Она нахмурилась: чем дольше Парк находился здесь, тем более дьявольски звучал голос Озпина. Поначалу он был спокоен, даже нейтральен, но с течением времени, когда он нервно возился и забывал, где находится его рот, когда пил кофе, он начал холодеть. Более невротический и просто не в себе.

«Ты говоришь как Айронвуд», — воскликнула Глинда.

«Айронвуд, возможно, и много значит, но у него есть определенные моменты, которым мы все можем следовать».

Упав тростью на землю, Озпин взглянул на Глинду и, когда она больше ничего не сказала, направился обратно в Бикон.

***

Вздохнув про себя, Глинда пробралась в спальню и слабо пробралась к кровати, бросив планшет на тумбочку, прежде чем тяжело плюхнуться на мягкий поролоновый матрас. «Какой кошмар…» проворчала она и перевернулась на спину, прикрывая рукой глаза. «Честно говоря, что он собирается делать? Похоже, он планирует убить Парка во сне». Учитывая, насколько Озпин был обеспокоен самим существованием мальчика, такая возможность не ускользнула от нее.

Холодок накатился, поцеловав ее кожу и пронзив одежду. Она посмотрела на свою грудь и заметила, что сквозь ткань блузки торчат ее соски. Она сглотнула, расстегнула три пуговицы и расстегнула блузку, чтобы как следует рассмотреть свой ярко-красный и твердый, как алмаз, сосок. Ни одного бюстгальтера не видно.
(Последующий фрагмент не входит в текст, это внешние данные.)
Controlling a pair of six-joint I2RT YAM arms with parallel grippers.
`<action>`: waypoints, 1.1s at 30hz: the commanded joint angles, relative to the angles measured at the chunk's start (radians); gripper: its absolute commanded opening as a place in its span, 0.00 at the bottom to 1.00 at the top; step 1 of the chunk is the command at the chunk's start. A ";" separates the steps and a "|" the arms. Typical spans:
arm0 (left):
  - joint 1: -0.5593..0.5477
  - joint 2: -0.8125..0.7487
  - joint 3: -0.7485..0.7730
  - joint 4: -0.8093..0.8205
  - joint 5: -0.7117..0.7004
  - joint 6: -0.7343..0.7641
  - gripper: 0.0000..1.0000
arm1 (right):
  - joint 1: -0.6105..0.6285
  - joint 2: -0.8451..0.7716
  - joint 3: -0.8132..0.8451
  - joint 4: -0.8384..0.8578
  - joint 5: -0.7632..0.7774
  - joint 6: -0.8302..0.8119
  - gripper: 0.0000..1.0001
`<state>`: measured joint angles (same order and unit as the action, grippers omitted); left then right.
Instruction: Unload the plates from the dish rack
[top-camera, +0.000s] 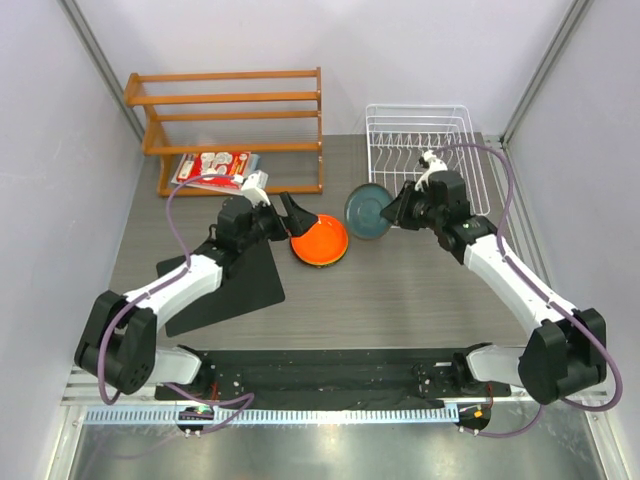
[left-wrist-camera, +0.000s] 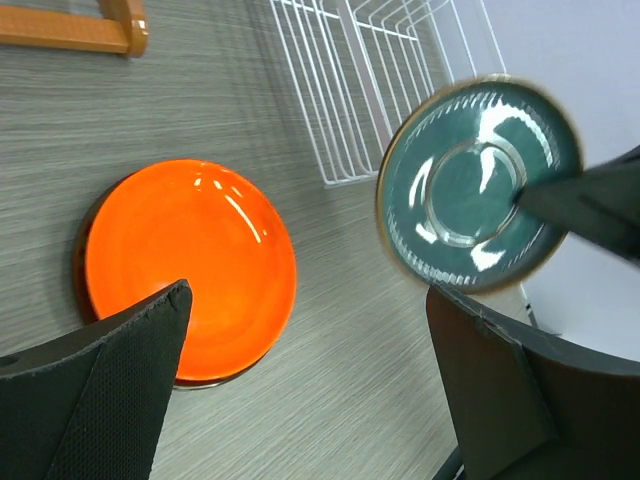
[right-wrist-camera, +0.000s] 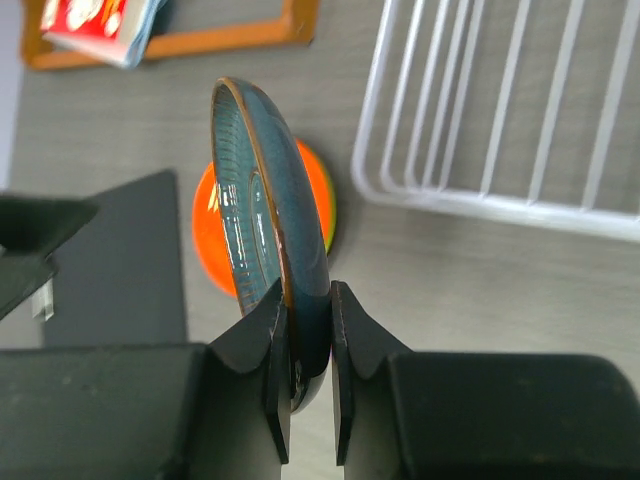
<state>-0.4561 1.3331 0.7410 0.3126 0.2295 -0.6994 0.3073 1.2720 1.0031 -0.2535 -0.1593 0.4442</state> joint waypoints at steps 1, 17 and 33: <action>-0.003 0.043 -0.008 0.144 0.068 -0.052 0.97 | 0.021 -0.082 -0.066 0.224 -0.150 0.134 0.01; -0.019 0.175 -0.035 0.400 0.168 -0.153 0.81 | 0.092 -0.008 -0.176 0.483 -0.304 0.343 0.01; -0.021 0.189 -0.048 0.435 0.171 -0.146 0.00 | 0.099 0.087 -0.205 0.645 -0.375 0.447 0.01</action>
<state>-0.4530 1.5269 0.6971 0.7593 0.4213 -0.9489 0.3714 1.3521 0.7624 0.2665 -0.4683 0.8684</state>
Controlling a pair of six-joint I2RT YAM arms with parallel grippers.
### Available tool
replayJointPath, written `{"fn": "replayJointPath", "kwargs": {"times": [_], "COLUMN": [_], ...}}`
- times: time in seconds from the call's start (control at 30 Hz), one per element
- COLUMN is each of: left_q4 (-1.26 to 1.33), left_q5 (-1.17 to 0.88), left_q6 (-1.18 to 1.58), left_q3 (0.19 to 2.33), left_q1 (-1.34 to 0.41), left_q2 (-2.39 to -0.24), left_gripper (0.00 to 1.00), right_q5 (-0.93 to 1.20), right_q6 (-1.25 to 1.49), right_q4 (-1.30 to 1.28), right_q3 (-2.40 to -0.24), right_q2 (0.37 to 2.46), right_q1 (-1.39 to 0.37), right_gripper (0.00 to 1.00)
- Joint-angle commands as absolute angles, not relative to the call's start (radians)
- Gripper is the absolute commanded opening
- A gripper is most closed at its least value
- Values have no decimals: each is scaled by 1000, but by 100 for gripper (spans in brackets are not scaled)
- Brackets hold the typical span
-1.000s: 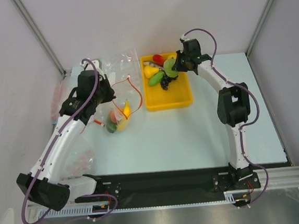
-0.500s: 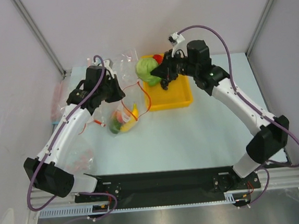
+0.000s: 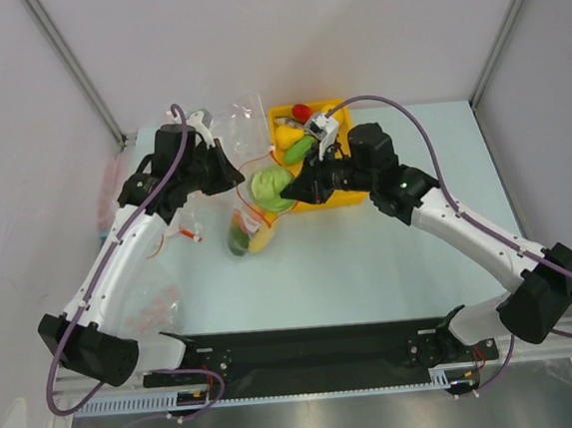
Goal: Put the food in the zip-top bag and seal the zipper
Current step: Place the fake vegetable in the zipper food storage bag.
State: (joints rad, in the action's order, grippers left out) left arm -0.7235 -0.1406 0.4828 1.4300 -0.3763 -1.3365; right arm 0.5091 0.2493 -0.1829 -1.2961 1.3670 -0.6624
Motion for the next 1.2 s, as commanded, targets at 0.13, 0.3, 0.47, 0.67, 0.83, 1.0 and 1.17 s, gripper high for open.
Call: {"fn": "replayJointPath", "kwargs": {"times": [0.13,0.3,0.47,0.67,0.83,1.0,1.17], "left_q4": [-586,-505,-483,-443,-472,-538,-574], "left_q5": [-374,-449,-497,-496,-390,-322,-275], "left_q6": [520,515,509,549,560,564,554], "left_q3": [1424,1370,1367,1397,1425,1388,1376], "left_q1": [-390,-411,-454,-472,-471,-445,-381], "left_q2": [-1212,-1189,-1224,-1256,-1262,-1261,-1229], "left_gripper": [0,0,0,0,0,0,0], "right_q5": [292,94,48,81,77,52,164], "right_q6": [275,324,365,322,284,244,245], "right_q4": [-184,-195,-146,-314,-325,-255,-164], "right_q3": [-1351,-1397,-1413,-1511,-1497,-1476,-1437], "right_q2": [1454,1512,1551,1730,1688,1577,1444], "right_q1": [-687,-684,-690,-707,-706,-700,-643], "right_gripper": [0,0,0,1,57,74,77]}}
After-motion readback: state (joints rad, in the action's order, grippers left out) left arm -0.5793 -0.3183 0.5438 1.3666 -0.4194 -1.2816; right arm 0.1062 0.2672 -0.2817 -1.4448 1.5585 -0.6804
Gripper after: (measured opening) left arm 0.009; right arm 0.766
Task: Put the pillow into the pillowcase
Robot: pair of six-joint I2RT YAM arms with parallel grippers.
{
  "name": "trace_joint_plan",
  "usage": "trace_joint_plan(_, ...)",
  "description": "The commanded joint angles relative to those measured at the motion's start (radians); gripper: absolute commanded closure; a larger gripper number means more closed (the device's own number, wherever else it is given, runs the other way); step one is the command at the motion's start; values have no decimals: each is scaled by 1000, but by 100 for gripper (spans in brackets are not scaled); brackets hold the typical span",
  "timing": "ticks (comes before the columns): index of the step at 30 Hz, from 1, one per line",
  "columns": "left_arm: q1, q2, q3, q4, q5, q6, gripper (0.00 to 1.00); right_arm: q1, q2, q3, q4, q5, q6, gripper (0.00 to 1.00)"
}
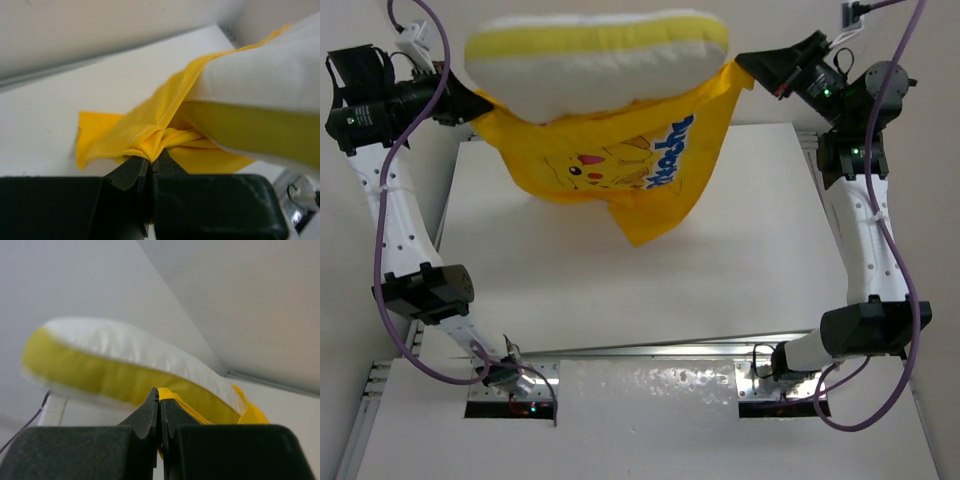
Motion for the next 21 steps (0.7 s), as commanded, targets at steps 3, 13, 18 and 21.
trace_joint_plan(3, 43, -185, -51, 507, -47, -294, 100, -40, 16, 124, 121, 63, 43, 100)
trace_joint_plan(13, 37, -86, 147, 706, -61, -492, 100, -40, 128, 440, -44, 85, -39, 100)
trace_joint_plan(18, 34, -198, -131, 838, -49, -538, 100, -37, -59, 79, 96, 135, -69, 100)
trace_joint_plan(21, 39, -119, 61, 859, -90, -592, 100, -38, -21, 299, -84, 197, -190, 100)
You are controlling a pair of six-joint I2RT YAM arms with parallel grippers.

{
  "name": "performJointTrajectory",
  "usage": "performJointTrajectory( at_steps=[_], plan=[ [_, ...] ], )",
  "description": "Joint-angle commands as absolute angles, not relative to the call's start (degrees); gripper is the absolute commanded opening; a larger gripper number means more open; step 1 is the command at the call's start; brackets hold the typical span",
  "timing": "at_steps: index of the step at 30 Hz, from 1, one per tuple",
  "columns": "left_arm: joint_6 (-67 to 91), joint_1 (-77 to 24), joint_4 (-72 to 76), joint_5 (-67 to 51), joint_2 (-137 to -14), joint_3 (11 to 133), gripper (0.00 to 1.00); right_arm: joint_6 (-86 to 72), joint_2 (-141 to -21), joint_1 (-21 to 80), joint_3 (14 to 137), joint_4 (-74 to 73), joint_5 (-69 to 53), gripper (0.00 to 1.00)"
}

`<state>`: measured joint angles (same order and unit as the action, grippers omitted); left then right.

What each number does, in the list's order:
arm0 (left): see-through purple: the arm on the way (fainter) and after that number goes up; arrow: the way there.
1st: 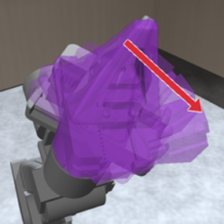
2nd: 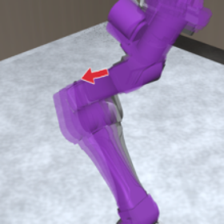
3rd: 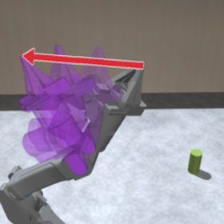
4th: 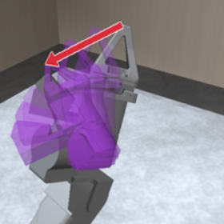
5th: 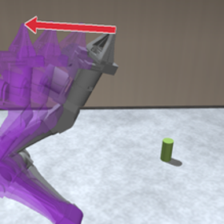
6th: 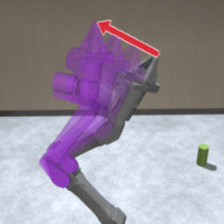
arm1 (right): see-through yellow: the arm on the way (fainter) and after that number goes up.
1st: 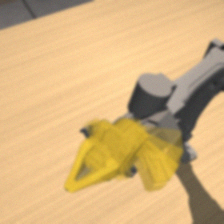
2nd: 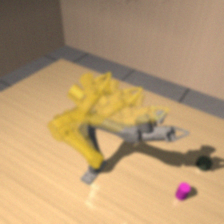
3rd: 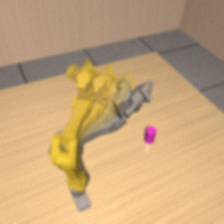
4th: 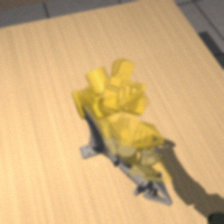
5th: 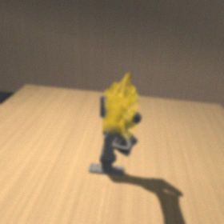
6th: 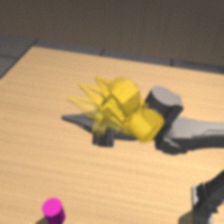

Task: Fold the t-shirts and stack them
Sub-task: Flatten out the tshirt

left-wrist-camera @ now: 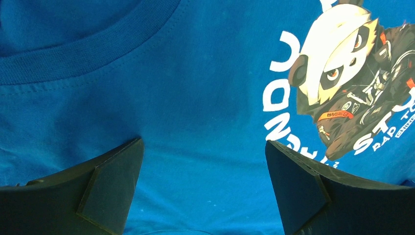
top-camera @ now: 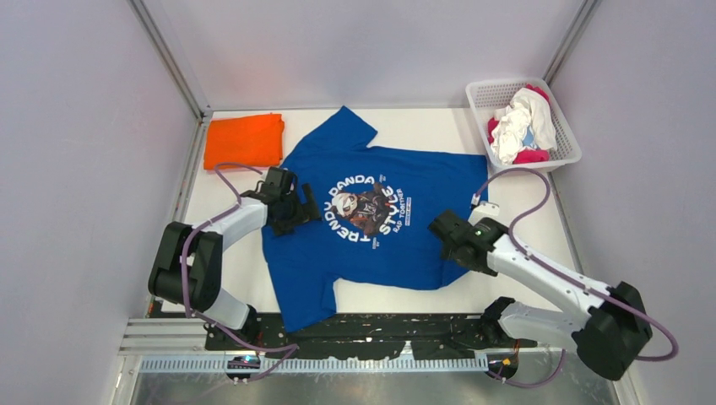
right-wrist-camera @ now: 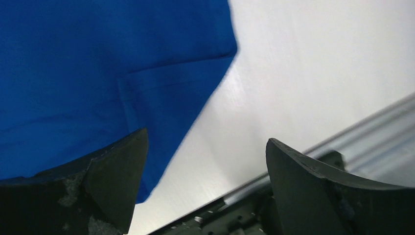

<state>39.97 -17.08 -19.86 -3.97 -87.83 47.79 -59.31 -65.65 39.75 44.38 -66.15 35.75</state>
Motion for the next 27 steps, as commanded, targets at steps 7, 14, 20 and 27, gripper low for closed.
performJointTrajectory(
  at_steps=[7,14,20,27],
  plan=[
    [39.4,-16.7,-18.1,-5.9,-85.4,47.2,1.00,-45.5,-61.6,34.9,35.5,-29.9,24.1,0.71],
    [39.4,-16.7,-18.1,-5.7,-85.4,47.0,1.00,-45.1,-74.2,34.9,39.3,-33.8,25.8,0.54],
    [39.4,-16.7,-18.0,-5.9,-85.6,47.1,1.00,-46.8,-77.3,34.8,38.4,-35.8,27.9,0.41],
    [39.4,-16.7,-18.3,-5.7,-86.0,47.4,1.00,-50.3,-75.8,34.5,38.2,-39.4,30.8,0.07]
  ],
)
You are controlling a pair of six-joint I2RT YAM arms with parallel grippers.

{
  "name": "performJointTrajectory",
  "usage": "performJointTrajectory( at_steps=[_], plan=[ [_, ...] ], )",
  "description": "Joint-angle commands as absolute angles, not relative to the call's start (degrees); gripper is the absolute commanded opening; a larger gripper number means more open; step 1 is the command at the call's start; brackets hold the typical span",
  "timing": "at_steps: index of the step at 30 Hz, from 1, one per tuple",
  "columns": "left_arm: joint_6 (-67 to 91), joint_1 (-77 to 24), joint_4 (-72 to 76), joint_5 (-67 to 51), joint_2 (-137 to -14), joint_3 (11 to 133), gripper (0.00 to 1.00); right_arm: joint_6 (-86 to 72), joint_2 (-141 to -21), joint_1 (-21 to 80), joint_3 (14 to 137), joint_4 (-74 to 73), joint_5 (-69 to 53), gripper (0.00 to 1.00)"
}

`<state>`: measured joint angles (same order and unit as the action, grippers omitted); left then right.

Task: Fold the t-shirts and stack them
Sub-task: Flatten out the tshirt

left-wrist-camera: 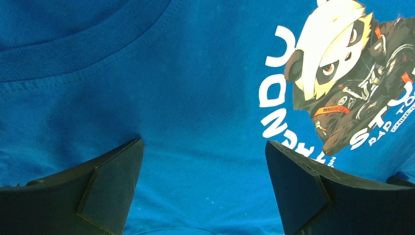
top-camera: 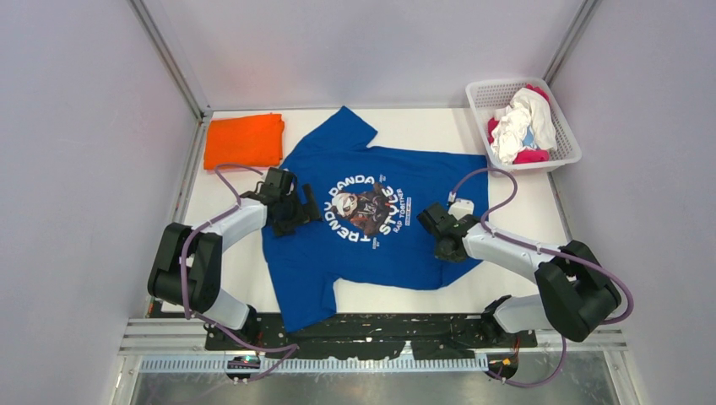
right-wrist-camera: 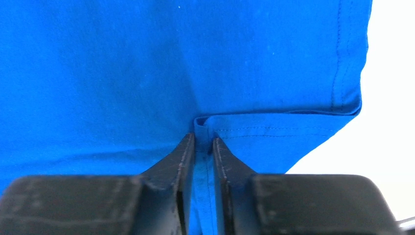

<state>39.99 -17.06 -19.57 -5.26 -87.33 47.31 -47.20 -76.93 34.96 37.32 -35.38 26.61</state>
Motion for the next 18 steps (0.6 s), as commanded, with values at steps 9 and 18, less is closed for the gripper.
performJointTrajectory(
  at_steps=[9,18],
  plan=[
    [39.5,-16.7,-18.6,-5.3,-86.2,47.6,1.00,-56.4,-65.4,34.5,36.7,-55.0,29.3,0.05],
    [39.4,-16.7,-19.6,-4.9,-86.4,48.1,1.00,-57.4,-59.9,34.5,36.3,-60.9,15.9,0.07]
  ],
)
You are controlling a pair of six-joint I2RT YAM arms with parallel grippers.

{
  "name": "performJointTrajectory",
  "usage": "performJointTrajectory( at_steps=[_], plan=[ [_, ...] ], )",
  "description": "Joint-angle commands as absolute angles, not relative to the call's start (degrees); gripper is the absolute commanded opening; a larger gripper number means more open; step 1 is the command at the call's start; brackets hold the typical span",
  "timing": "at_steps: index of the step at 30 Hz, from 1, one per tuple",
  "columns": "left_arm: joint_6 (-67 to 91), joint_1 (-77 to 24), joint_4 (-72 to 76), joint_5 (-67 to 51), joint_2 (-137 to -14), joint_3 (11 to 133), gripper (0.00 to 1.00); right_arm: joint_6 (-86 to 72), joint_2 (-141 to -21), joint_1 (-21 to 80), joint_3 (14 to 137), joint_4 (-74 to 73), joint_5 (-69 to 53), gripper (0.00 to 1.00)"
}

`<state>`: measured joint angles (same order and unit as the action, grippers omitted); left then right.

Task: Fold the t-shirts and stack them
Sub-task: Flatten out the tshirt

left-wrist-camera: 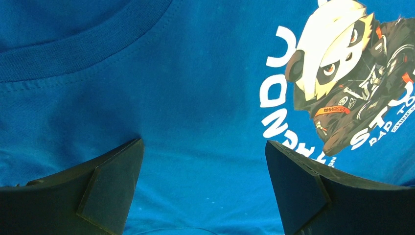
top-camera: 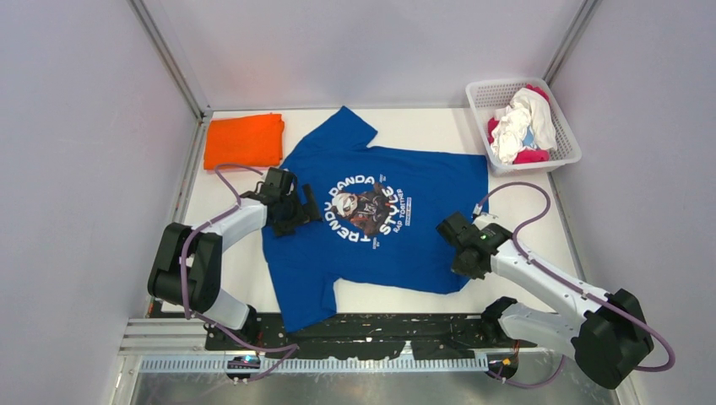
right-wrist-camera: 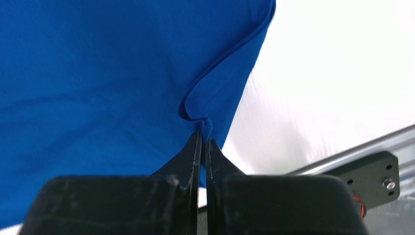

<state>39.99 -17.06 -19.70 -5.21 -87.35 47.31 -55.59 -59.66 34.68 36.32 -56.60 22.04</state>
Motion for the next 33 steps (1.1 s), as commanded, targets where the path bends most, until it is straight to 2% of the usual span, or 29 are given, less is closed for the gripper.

«Не могу поверить, что я это сделал». Покачав головой, Глинда отпустила блузку и почувствовала, как мурашки побежали по ее телу. Вскоре ее взгляд был обращен на гардероб, когда она искала причину леденящего холода. Вокруг коробки из толстого красного дерева она видела холодный туман, спускающийся сквозь щели, и чувствовала, как у нее нервно покалывает позвоночник. «Он не мог…»

Поднявшись на ноги, она подошла к своему гардеробу и распахнула его, вся ее одежда висела там, одно из них — платье, которое ей подарил Парк на свидание. Она просмотрела их и, не найдя ничего интересного, подошла ко всем из них и увидела, что их спинка покрыта льдом.

Нервно сглотнув, Глинда прижала руку к холодному дереву и толкнула. Она скрипнула и, словно дверь на плохих петлях, открылась внутрь, в тускло освещенный туннель. «Как…» Глинда отступила, она не могла в это поверить. Он проложил туннель в ее комнату! Кто знает, сколько раз он был здесь, кто знал, что он сделал со всеми ее вещами, пока ее здесь не было. Ее взгляд скользнул мимо всего: ее ящиков, картины, которую она повесила, просто ища все, что было не так, но ничего не находила.

Еще один взгляд в темноту, и сердце Глинды дрогнуло. Если бы Озпин знал об этом… что у нее была прямая связь с Парком. Просто… добавив к ее свиданию с ним, это было все равно, что признаться, что она на стороне Парка, а не на его.

Она не могла ему сказать. С этим ей придется жить.

***

Когда Парк снова повернулся к консоли, он внезапно остановился, посмотрел на статую пожирателя миров и увидел, как она открылась. Из его недр вышли две девушки: одна сияла, а другая в изнеможении висела.

«Ты шутишь? Прошло два часа, а вы двое только сейчас возвращаетесь?»

Коко ухмыльнулась: «Что я могу сказать. Ты оставил нас в беде. Нам нужно было наверстать упущенное в оргазмах».